On 9/2/2010 10:08 AM, Doug Henwood wrote:
> "Posed fairly" = answers are very sensitive to how the questions are
> worded. Anyone who thinks that there isn't deep hostility to a welfare
> state in American popular opinion just isn't looking. Yeah, there are
> contradictions, but it's not hard for right-wing politicians to bring
> out the hostility.
I totally agree with this, but it should always be kept in mind that you can look at it equally from the other angle. This is why I keep emphasizing the importance of the current remobilization of the right and its ideology. The classic 1967 statement by Free and Cantril - that on issues concerning the structure of capitalism Americans are *both* "programmatically liberal" and "ideologically conservative" - is constantly re-confirmed by political scientists. (See this paper for the latest work on this issue - http://www.unc.edu/~jstimson/Pathways.pdf )
This produces the classic political dynamic, where debates on critical issues play out with the right making broad ideological appeals and the left appealing to facts and pie charts. The right's ability to mobilize ideology is almost always what causes it to win these debates (when it wins). The right's lack of pie charts was once a problem for it, but it tried to address the problem by creating think tanks, which was a pretty successful strategy.

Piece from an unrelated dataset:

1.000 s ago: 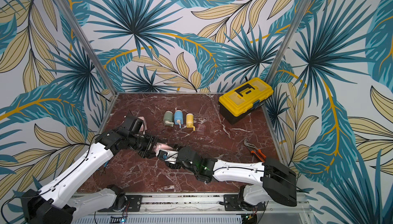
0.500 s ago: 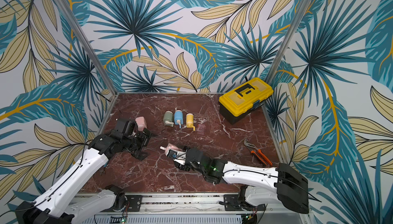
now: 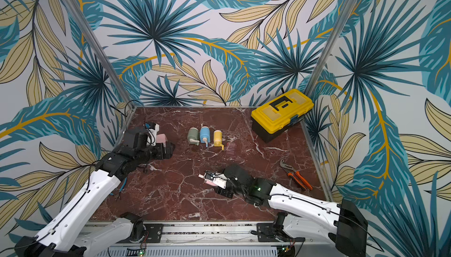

But the left - both the radical and liberal left - is, was, and remains afraid, unwilling, or unable to address its mirror-image problem, the dominance of right-wing ideology. I think this is a deeply psychological handicap. It's a mental cycle: On the one hand, there's this great desire to laugh at the rubes. Then the laughter sours when it dawns that the rubes' ideology has a real, crippling hold on Americans. But then rather than thinking about what could be done about it, the desire to laugh at the rubes takes hold again. "Please, please, don't make me take this nonsense seriously!" It's like a defense mechanism.